• [Your task]
Repeat the listing below exactly.

• [Collected material]
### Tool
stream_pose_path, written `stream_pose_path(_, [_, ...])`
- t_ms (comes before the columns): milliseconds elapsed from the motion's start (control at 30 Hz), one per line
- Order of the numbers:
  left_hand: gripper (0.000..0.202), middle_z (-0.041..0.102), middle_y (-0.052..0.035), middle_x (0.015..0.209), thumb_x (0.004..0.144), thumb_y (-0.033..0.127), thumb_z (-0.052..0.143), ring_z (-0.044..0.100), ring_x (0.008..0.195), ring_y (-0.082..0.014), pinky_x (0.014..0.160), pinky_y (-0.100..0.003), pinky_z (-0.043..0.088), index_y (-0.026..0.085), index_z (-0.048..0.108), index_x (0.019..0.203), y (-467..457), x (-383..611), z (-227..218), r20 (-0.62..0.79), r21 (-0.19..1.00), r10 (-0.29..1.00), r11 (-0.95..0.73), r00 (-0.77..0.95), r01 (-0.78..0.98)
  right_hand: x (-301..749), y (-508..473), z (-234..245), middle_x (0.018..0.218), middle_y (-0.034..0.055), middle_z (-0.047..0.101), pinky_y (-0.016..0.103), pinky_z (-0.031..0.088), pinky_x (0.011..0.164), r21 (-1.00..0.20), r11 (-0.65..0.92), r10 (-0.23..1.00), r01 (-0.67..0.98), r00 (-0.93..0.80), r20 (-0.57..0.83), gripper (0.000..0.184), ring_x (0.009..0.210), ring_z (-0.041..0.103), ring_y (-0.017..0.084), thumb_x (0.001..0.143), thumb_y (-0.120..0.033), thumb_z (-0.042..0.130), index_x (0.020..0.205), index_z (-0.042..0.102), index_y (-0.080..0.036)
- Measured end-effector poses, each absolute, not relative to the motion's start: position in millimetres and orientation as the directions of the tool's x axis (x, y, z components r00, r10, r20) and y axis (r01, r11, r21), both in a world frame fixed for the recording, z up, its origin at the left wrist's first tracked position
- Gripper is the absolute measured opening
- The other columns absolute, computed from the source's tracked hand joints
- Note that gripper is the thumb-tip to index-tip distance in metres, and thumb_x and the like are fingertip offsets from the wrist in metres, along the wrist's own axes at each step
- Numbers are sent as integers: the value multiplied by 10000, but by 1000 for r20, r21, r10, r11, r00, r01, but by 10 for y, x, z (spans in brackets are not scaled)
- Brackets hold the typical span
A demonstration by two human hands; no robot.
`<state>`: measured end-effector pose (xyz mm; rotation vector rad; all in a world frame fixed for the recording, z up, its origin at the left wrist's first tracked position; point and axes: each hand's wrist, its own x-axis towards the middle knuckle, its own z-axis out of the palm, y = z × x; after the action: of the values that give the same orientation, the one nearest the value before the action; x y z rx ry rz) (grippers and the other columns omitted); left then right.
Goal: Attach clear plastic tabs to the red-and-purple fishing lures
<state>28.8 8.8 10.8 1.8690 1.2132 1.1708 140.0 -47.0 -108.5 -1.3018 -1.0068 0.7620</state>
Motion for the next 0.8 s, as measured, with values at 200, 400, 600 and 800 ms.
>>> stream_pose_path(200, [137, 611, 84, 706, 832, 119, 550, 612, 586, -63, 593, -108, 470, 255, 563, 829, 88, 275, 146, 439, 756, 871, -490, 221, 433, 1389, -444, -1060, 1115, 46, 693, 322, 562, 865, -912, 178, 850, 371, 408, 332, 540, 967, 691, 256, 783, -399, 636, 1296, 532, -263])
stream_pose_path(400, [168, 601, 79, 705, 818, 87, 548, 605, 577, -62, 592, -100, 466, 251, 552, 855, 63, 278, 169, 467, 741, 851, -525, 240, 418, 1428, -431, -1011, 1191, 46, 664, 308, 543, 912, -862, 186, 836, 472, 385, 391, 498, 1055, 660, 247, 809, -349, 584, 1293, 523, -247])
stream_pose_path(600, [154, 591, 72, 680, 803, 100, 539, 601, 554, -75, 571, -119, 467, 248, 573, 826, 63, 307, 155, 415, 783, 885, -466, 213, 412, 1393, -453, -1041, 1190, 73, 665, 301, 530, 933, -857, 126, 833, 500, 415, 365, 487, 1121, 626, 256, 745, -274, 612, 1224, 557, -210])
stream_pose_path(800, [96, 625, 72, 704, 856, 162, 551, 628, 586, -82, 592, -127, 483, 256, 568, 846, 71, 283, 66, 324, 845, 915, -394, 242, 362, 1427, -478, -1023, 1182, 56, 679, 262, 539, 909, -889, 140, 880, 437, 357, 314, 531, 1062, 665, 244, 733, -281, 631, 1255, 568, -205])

• [Worked solution]
### Tool
stream_pose_path, written `stream_pose_path(_, [_, ...])`
- t_ms (comes before the columns): milliseconds elapsed from the motion's start (control at 30 Hz), one per line
- Order of the numbers:
  left_hand: gripper (0.000..0.202), middle_z (-0.041..0.102), middle_y (-0.052..0.035), middle_x (0.015..0.209), thumb_x (0.004..0.144), thumb_y (-0.033..0.127), thumb_z (-0.052..0.143), ring_z (-0.044..0.100), ring_x (0.008..0.195), ring_y (-0.082..0.014), pinky_x (0.014..0.160), pinky_y (-0.100..0.003), pinky_z (-0.043..0.088), index_y (-0.026..0.085), index_z (-0.048..0.108), index_x (0.019..0.203), y (-467..457), x (-383..611), z (-227..218), r20 (-0.62..0.79), r21 (-0.19..1.00), r10 (-0.29..1.00), r11 (-0.95..0.73), r00 (-0.77..0.95), r01 (-0.78..0.98)
  right_hand: x (-301..749), y (-508..473), z (-234..245), middle_x (0.018..0.218), middle_y (-0.034..0.055), middle_z (-0.047..0.101), pinky_y (-0.016..0.103), pinky_z (-0.031..0.088), pinky_x (0.011..0.164), r21 (-1.00..0.20), r11 (-0.65..0.92), r10 (-0.23..1.00), r01 (-0.67..0.98), r00 (-0.93..0.80), r20 (-0.57..0.83), gripper (0.000..0.184), ring_x (0.009..0.210), ring_z (-0.041..0.103), ring_y (-0.017..0.084), thumb_x (0.001..0.143), thumb_y (-0.120..0.033), thumb_z (-0.042..0.130), index_x (0.020..0.205), index_z (-0.042..0.102), index_y (-0.080..0.036)
- Measured end-effector poses, each absolute, not relative to the motion's start: position in millimetres and orientation as the directions of the tool's x axis (x, y, z components r00, r10, r20) and y axis (r01, r11, r21), both in a world frame fixed for the recording, z up, its origin at the left wrist's first tracked position
- Gripper is the absolute measured opening
- The other columns absolute, computed from the source's tracked hand joints
- Note that gripper is the thumb-tip to index-tip distance in metres, and thumb_x and the like are fingertip offsets from the wrist in metres, along the wrist's own axes at each step
- Numbers are sent as integers: the value multiplied by 10000, but by 1000 for r20, r21, r10, r11, r00, r01, but by 10 for y, x, z (spans in brackets are not scaled)
- Brackets hold the typical span
A demonstration by two human hands; no robot.
`<state>`: measured end-effector pose (xyz mm; rotation vector rad; all in a world frame fixed for the recording, z up, its origin at the left wrist's first tracked position; point and axes: each hand's wrist, its own x-axis towards the middle knuckle, its own z-axis out of the palm, y = z × x; after the action: of the values that give the same orientation, the one nearest the value before the action; x y z rx ry rz) (grippers and the other columns omitted); left then right.
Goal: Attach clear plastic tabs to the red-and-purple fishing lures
<state>28.8 8.8 10.8 1.8690 1.2132 1.1708 140.0 -47.0 -108.5 -1.3018 -1.0068 0.7620</state>
Motion for the next 0.8 s, as measured, with values at 200, 400, 600 and 800 ms.
>>> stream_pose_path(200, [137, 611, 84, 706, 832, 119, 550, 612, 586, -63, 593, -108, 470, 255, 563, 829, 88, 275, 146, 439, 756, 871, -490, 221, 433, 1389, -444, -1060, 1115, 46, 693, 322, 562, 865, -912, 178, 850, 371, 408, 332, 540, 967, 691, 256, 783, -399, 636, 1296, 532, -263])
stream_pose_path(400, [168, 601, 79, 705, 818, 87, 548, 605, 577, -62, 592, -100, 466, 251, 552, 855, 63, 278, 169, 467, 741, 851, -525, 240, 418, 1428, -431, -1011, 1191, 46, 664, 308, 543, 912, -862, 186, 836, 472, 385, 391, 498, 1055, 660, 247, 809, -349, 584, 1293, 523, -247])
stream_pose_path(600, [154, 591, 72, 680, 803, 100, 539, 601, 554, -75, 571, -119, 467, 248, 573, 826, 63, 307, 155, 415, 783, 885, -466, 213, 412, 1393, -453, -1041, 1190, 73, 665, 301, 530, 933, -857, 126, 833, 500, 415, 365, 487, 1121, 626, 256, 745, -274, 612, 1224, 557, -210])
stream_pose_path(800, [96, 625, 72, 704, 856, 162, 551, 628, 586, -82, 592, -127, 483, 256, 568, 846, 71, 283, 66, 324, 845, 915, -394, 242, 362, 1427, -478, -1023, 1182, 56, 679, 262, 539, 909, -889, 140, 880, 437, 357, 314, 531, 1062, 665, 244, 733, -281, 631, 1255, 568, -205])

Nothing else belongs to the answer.